***** Data *****
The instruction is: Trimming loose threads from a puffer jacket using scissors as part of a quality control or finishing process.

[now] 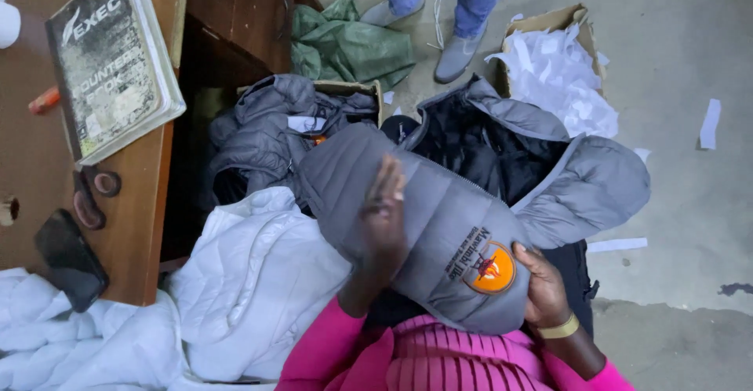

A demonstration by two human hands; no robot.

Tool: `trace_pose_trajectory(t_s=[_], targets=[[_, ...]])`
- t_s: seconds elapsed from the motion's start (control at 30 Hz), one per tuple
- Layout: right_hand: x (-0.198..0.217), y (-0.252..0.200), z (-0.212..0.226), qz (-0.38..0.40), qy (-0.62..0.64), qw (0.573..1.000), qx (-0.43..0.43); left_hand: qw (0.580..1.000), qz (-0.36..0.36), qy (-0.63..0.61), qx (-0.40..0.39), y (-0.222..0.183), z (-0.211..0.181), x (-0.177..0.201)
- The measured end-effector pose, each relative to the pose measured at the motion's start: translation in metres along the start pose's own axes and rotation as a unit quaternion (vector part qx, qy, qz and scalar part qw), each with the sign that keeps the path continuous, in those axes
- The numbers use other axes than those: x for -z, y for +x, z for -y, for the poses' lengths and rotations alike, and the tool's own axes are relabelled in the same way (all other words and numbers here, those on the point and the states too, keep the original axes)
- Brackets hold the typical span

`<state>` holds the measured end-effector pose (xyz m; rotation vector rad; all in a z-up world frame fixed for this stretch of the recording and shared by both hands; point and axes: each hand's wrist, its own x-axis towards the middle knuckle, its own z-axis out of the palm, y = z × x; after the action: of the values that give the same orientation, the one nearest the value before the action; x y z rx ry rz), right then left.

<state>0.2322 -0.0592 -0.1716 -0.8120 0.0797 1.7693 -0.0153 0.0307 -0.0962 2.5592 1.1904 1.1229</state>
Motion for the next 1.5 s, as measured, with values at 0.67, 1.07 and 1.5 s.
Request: trace_pose_trajectory(t_s=[0.67, 1.07, 1.5], targets=[[-0.044, 0.006, 0.027, 0.003, -0.179, 0.981, 0.078, 0.849, 0.187, -0.414, 0.269, 0.042, -0.045, 0.039], [0.089, 0.04, 0.019, 0.149, -0.582, 0.696, 0.394, 0.987, 0.133, -0.068, 0.054, 0.025, 0.016, 0.021], [0.023, 0.027, 0.011, 0.066, -0.047, 0.997, 0.0, 0.978, -0.117, -0.036, 0.168, 0.025, -0.003, 0.027]])
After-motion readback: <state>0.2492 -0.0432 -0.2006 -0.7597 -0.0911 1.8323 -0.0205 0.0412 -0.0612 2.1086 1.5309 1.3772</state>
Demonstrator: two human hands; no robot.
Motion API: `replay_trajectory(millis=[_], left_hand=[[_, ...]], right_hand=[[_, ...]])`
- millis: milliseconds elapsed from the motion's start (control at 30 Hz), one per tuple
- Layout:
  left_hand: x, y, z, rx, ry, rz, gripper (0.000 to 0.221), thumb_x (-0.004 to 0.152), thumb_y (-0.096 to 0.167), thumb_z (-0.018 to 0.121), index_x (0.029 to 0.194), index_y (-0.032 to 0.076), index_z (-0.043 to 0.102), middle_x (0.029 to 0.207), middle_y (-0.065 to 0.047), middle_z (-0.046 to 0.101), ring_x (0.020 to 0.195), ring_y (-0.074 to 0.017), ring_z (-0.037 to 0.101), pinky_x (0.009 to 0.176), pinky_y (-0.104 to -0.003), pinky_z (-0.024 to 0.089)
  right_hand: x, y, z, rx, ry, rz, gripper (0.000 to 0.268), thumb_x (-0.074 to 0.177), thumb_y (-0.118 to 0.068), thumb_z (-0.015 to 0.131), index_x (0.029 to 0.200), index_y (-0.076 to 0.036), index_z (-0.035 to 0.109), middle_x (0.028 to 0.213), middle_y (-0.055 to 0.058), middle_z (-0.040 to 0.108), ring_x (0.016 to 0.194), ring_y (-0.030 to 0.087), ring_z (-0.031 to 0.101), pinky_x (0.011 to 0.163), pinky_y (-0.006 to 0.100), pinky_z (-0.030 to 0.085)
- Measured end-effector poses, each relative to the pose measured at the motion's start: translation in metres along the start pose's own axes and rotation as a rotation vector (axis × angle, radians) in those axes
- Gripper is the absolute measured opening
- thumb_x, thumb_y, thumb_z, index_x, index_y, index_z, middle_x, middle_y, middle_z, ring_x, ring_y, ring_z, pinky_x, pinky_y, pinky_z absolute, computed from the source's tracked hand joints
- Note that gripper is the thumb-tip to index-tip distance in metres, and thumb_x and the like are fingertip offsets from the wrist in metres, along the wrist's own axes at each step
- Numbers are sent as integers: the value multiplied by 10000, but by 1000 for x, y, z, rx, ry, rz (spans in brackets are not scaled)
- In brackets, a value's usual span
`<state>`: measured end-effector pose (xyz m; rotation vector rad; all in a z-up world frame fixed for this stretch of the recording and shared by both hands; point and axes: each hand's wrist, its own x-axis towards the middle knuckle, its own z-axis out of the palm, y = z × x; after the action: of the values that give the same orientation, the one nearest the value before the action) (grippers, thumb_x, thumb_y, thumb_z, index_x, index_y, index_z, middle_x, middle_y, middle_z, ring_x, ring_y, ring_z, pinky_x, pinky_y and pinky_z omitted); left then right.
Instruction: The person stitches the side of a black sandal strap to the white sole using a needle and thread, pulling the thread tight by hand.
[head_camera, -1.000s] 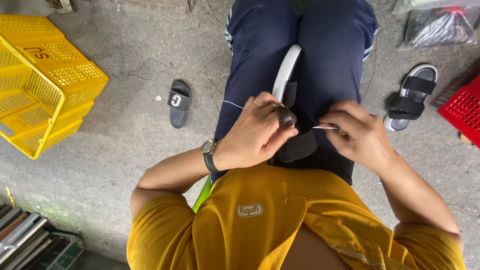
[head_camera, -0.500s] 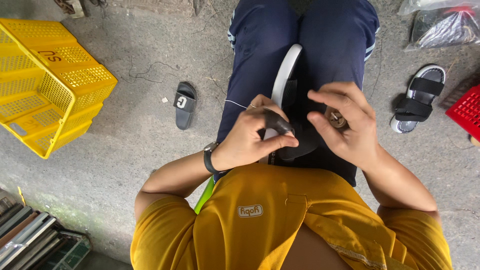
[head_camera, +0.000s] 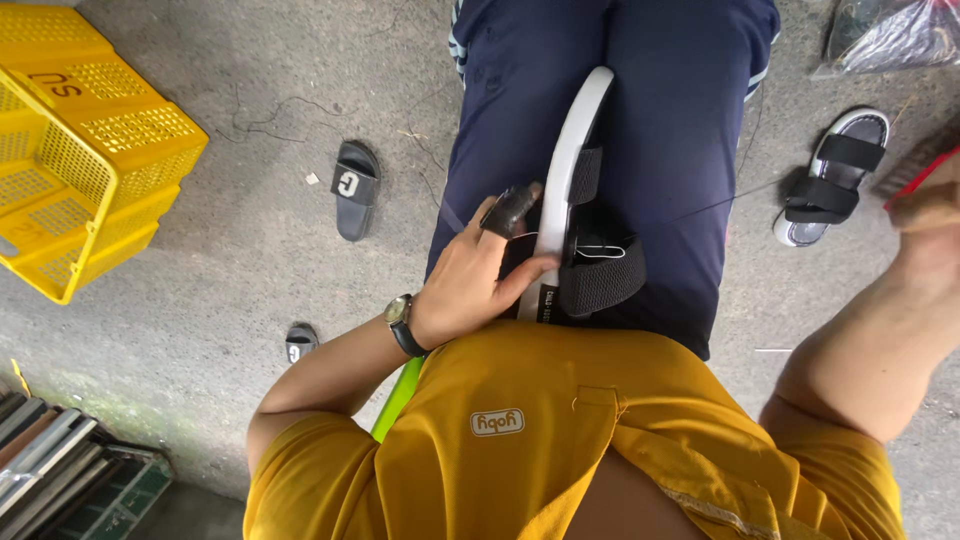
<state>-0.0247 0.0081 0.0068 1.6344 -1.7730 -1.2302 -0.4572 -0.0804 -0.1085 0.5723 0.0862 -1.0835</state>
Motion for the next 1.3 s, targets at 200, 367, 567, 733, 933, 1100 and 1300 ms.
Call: replay_trajectory(millis=[200, 367, 567, 733, 933, 1100, 1300], left_hand=[[7, -1, -9, 478, -148, -185, 633, 877, 627, 491, 843, 0, 570, 1000, -164, 470, 773, -370, 597, 535, -522, 510], [20, -14, -35, -507, -220, -253, 415, 967, 359, 492, 674, 125, 672, 708, 11, 663, 665, -68, 586, 752, -221, 458], [28, -22, -56, -1312, 4, -217, 379, 1016, 331, 489, 942, 32, 710, 1230, -79, 521, 1040, -159, 557, 840, -275, 400], [20, -25, -72, -1108, -313, -98, 385, 1073, 299, 385, 1305, 42, 555, 1375, -210, 534, 1125, -268, 509, 627, -190, 471], [20, -20, -40, 63, -286, 77, 326, 910, 336, 584, 841, 19, 614, 901, -78, 635, 624, -166, 557, 556, -297, 488], [23, -41, -22, 386, -132, 60, 594, 678, 664, 716, 759, 89, 591, 841, -69, 623, 702, -232, 602, 527, -379, 479], [15, -54, -22, 368, 143, -5, 689, 472, 740, 789, 715, 151, 530, 675, 23, 478, 650, -225, 624, 544, -333, 517]], right_hand=[[52, 178, 54, -2594, -744, -288, 486, 883, -120, 762, 1288, 63, 565, 1320, 250, 578, 1247, 383, 564, 1079, 466, 437], [50, 179, 37, -2464, -819, -103, 20, 847, 2, 675, 853, -17, 678, 846, 70, 736, 653, 153, 708, 601, 274, 595], [38, 184, 36, -2435, -495, 25, 111, 841, -61, 699, 952, -65, 692, 763, -14, 713, 529, 69, 624, 511, 201, 489], [39, 187, 45, -2464, -465, 159, 166, 860, -97, 664, 1024, -81, 689, 774, -24, 723, 458, 54, 567, 488, 197, 491], [43, 190, 46, -2520, -625, 116, 227, 878, -71, 643, 1100, -98, 682, 785, -21, 720, 501, 100, 598, 543, 251, 527], [48, 204, 36, -2473, -621, 55, 189, 889, -65, 647, 1072, -65, 692, 743, -3, 709, 405, 83, 484, 454, 247, 486], [51, 222, 34, -2294, -415, 41, 220, 788, 56, 655, 948, -72, 737, 713, 115, 707, 718, 286, 713, 598, 358, 562]])
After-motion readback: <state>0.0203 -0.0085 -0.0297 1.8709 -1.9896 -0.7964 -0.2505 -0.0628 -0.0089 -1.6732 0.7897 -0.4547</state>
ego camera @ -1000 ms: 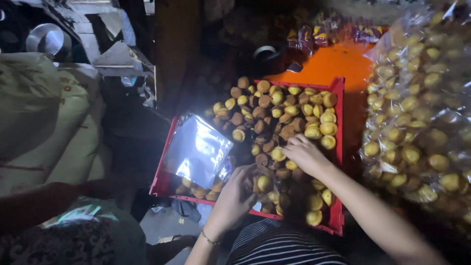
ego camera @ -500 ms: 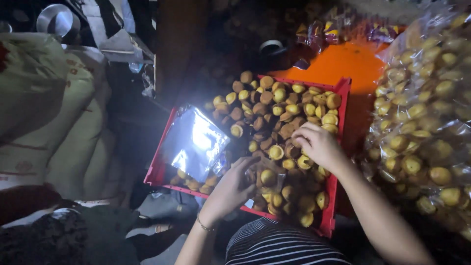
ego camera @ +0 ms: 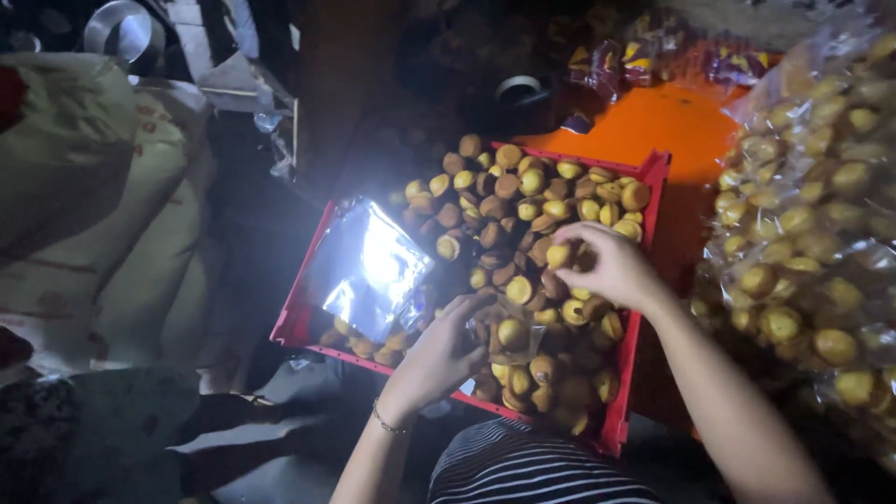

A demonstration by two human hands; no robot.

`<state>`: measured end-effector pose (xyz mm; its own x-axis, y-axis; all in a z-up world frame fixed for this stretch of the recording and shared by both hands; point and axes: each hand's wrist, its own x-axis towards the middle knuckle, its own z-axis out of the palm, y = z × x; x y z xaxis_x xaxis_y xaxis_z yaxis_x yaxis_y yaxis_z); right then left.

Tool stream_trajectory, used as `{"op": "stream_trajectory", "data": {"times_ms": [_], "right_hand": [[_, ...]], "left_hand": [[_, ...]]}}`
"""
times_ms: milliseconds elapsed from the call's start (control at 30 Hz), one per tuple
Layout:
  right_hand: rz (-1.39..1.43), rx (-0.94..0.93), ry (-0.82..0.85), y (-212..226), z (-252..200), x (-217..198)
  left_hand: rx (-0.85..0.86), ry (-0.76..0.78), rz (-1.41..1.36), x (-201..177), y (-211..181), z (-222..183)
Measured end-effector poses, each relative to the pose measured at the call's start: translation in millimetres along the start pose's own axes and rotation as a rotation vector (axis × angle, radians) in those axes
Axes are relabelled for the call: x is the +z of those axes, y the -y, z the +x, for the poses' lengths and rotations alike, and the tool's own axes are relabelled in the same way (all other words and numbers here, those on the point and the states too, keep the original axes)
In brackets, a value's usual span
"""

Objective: The person picks up small dome-shaped baked goods from a red crate and places them into plastic bags by hand.

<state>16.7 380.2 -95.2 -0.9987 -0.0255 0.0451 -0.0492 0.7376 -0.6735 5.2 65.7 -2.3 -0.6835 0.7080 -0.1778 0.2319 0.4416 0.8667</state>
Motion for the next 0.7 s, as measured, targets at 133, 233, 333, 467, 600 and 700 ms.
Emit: {"op": "stream_trajectory", "data": {"times_ms": [133, 233, 333, 467, 600, 700], "right_hand": [[-0.138, -0.146, -0.291, 31.3, -36.1, -7.7], [-0.168, -0.126, -0.389, 39.4, -52.0, -6.8], [0.005, -0.163, -0.369, 64.3, -65.4, -8.3], [0.046, -0.393, -0.128, 104.2, -75.0, 4.5], [-0.303, -0.665, -0.063, 49.8, -67.3, 69.5], [-0.475, -0.632, -0.233, 81.4, -65.0, 26.5]], "left_hand": [[0.012, 0.009, -0.015, -0.7, -5.7, 1.6], [0.015, 0.027, 0.009, -1.8, -10.6, 5.0], [0.005, 0.047, 0.007, 1.0, -15.6, 4.2], [0.035, 0.078, 0.037, 5.5, -28.2, 10.2], [0.133, 0.077, 0.009, 19.6, -22.7, 14.4], [-0.076, -0.115, 0.114, 24.9, -12.4, 24.8]]}}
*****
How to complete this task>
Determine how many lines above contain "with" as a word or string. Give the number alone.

Solved exercise>
2